The problem becomes even more intense when Wells makes the statement, "To be sure, it is expected that there is a physical resemblance between an idolatrous image and the god which it was made to represent." This is a poor argument for two reasons. First, responses one through five above apply here in respect to negligent exegesis. Second, it is not always the case that graven images always reflect some god "out there." Consider Exodus 32 where the newly freed Hebrew slaves form a golden calf because "we don't know what has happened to [Moses]" (v. 1). But clearly the arbitrary structure of the golden calf was not an image of something "out there" that already is believed to exist. In fact, precisely the reason that graven images are made is to create a god that does not already exist. Gods were often reared up in order to explain phenomena such as thunderstorms or human reproduction.(3) But the image is clearly an invention of the creator's mind and not a true reflection of a god "out there." Indeed, the images concocted reflect moral or transcendent descriptions of the one being imagined.
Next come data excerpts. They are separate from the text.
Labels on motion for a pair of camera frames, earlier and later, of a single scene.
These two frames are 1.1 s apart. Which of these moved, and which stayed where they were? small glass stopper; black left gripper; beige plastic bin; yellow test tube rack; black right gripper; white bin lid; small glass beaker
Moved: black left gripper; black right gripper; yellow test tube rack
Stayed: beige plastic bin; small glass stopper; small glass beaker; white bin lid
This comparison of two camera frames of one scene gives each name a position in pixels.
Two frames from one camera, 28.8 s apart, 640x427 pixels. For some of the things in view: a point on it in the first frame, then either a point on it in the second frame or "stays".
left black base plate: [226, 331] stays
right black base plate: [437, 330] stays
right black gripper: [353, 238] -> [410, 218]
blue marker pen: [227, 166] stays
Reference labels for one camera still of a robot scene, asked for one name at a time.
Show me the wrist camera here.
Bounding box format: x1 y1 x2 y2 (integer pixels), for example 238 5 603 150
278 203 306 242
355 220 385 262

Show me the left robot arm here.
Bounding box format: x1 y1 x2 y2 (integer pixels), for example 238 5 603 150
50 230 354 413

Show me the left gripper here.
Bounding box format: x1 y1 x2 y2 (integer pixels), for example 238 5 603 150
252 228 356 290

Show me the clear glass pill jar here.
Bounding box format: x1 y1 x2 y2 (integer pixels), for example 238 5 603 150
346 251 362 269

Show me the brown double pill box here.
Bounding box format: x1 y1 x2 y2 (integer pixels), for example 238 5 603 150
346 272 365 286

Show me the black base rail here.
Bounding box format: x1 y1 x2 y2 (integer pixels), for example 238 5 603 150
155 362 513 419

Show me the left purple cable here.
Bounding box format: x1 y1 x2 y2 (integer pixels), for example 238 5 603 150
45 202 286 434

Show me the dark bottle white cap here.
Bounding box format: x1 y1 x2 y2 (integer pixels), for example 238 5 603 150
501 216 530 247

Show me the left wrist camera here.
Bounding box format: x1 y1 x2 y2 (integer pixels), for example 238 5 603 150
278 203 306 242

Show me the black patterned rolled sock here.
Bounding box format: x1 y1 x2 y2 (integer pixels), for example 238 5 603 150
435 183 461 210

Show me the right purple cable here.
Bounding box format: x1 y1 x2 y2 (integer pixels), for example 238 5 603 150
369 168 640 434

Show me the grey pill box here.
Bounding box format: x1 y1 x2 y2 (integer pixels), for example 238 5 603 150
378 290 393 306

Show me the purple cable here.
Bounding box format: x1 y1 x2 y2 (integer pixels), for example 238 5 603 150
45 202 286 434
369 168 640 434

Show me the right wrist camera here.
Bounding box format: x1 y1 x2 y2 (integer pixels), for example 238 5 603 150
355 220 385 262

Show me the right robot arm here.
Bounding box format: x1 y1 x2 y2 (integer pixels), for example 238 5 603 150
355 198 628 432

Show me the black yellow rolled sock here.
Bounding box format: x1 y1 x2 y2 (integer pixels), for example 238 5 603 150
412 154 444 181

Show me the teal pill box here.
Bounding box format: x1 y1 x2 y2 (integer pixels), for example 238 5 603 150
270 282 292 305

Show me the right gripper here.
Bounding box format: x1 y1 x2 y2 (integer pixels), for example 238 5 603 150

The appeal to the books of Adam and Eve purported to exist do not reflect Jewish beliefs or theistic doctrine. These books are derived from the Apocrypha which means "hidden" in reference to an extra-canonical set of books. The Jews purposely left out these literary sources due to the lack of recognition to the Jewish canon. Wells' quote on the story of Lucifer and Adam and Eve is one reason why. Strangely, though, that this passage would be quoted by a Mormon. It seems that this selection affirms the Adam-God doctrine as taught by the Mormon prophet Brigham Young.(4) Wells quotes this select passage that states that angels are to "bow down" to Adam (p. 2). As the story continues, Lucifer supposedly becomes jealous of the worship to Adam because Lucifer "was created before." Mormons reject the Adam-God doctrine (or theory) today; Hence, this passage is appealed to arbitrarily. Wells picks and chooses what he wants to believe in these rejected books while dismissing the other doctrines taught in this passage. This is simply exegetical hypocracy.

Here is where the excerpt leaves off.